WHAT TO WORK ON – Write the data below out again, exactly as each line reads.

***

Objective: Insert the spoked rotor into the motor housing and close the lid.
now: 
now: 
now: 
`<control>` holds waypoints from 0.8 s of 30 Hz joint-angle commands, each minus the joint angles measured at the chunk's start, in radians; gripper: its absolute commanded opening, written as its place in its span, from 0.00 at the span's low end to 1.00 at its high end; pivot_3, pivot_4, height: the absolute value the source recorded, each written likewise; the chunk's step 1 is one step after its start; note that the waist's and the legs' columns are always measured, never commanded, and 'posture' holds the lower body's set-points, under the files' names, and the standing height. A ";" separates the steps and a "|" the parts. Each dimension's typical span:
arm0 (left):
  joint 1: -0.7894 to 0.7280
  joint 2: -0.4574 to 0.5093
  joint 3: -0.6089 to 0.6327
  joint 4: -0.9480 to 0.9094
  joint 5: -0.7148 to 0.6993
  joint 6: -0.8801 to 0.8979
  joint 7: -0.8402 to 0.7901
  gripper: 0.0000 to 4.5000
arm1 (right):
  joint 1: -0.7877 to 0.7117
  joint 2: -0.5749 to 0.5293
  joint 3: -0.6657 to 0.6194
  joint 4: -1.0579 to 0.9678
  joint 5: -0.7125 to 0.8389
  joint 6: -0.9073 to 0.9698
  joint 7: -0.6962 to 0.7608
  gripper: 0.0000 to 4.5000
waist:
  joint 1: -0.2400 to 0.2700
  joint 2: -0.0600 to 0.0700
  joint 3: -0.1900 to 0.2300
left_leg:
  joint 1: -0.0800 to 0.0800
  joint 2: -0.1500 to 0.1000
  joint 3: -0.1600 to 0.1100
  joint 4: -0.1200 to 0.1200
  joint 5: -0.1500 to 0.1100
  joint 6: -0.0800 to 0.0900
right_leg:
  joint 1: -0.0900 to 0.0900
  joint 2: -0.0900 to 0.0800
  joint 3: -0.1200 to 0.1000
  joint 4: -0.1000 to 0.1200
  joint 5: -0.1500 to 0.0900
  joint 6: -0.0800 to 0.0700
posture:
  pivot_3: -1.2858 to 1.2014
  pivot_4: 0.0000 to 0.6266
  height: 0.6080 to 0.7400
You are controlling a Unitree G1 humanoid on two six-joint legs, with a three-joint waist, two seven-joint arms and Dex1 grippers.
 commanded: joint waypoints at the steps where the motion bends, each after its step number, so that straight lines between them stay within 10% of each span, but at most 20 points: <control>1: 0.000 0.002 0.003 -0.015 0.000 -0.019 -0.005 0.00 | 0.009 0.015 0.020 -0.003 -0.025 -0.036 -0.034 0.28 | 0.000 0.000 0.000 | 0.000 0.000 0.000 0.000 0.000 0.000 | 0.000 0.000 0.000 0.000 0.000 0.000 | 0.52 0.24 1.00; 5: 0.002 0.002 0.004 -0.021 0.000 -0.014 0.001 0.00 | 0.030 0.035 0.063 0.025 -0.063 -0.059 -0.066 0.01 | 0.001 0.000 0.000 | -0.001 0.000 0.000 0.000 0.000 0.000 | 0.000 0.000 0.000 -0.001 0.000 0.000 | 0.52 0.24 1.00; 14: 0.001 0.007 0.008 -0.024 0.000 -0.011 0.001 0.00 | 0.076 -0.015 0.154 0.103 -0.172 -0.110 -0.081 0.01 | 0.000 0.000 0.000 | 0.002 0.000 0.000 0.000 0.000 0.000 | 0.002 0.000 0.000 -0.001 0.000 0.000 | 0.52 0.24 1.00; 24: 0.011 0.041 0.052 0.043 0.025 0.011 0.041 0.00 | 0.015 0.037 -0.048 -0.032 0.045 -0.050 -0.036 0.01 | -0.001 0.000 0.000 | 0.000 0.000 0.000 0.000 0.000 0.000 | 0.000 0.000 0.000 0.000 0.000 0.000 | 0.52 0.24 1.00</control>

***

COMPLETED EXERCISE –
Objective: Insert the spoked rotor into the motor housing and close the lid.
now: 
now: 
now: 
`<control>` holds waypoints from 0.8 s of 30 Hz joint-angle commands, each minus the joint angles measured at the chunk's start, in radians; gripper: its absolute commanded opening, written as its place in its span, from 0.00 at the span's low end to 1.00 at its high end; pivot_3, pivot_4, height: the absolute value the source recorded, each written likewise; the chunk's step 1 is one step after its start; note that the waist's and the legs' columns are always measured, never commanded, and 'posture' holds the lower body's set-points, under the files' names, and the standing height. A ";" separates the steps and a "|" the parts. Each dimension's typical span:
arm0 (left):
  joint 1: -0.7894 to 0.7280
  joint 2: -0.4574 to 0.5093
  joint 3: -0.6089 to 0.6327
  joint 4: -0.9480 to 0.9094
  joint 5: -0.7148 to 0.6993
  joint 6: -0.8801 to 0.8979
  joint 7: -0.8402 to 0.7901
  gripper: 0.0000 to 4.5000
arm1 (right):
  joint 1: -0.7877 to 0.7117
  joint 2: -0.5749 to 0.5293
  joint 3: -0.6657 to 0.6194
  joint 4: -1.0579 to 0.9678
  joint 5: -0.7125 to 0.8389
  joint 6: -0.9073 to 0.9698
  joint 7: -0.6962 to 0.7608
  gripper: 0.0000 to 4.5000
waist:
  joint 1: -0.2400 to 0.2700
  joint 2: -0.0600 to 0.0700
  joint 3: -0.1900 to 0.2300
left_leg:
  joint 1: -0.0800 to 0.0800
  joint 2: -0.1500 to 0.1000
  joint 3: -0.1600 to 0.1100
  joint 4: -0.1200 to 0.1200
  joint 5: -0.1500 to 0.1100
  joint 6: -0.0800 to 0.0900
right_leg:
  joint 1: -0.0900 to 0.0900
  joint 2: -0.0900 to 0.0800
  joint 3: -0.1200 to 0.1000
  joint 4: -0.1000 to 0.1200
  joint 5: -0.1500 to 0.0900
  joint 6: -0.0800 to 0.0700
posture:
  pivot_3: -1.2858 to 1.2014
  pivot_4: 0.0000 to 0.6266
  height: 0.6080 to 0.7400
You are controlling a Unitree G1 humanoid on two six-joint legs, with a three-joint waist, two seven-joint arms and Dex1 grippers.
 commanded: joint waypoints at the steps where the motion bends, each after its step number, so that straight lines between them stay within 10% of each span, but at most 20 points: <control>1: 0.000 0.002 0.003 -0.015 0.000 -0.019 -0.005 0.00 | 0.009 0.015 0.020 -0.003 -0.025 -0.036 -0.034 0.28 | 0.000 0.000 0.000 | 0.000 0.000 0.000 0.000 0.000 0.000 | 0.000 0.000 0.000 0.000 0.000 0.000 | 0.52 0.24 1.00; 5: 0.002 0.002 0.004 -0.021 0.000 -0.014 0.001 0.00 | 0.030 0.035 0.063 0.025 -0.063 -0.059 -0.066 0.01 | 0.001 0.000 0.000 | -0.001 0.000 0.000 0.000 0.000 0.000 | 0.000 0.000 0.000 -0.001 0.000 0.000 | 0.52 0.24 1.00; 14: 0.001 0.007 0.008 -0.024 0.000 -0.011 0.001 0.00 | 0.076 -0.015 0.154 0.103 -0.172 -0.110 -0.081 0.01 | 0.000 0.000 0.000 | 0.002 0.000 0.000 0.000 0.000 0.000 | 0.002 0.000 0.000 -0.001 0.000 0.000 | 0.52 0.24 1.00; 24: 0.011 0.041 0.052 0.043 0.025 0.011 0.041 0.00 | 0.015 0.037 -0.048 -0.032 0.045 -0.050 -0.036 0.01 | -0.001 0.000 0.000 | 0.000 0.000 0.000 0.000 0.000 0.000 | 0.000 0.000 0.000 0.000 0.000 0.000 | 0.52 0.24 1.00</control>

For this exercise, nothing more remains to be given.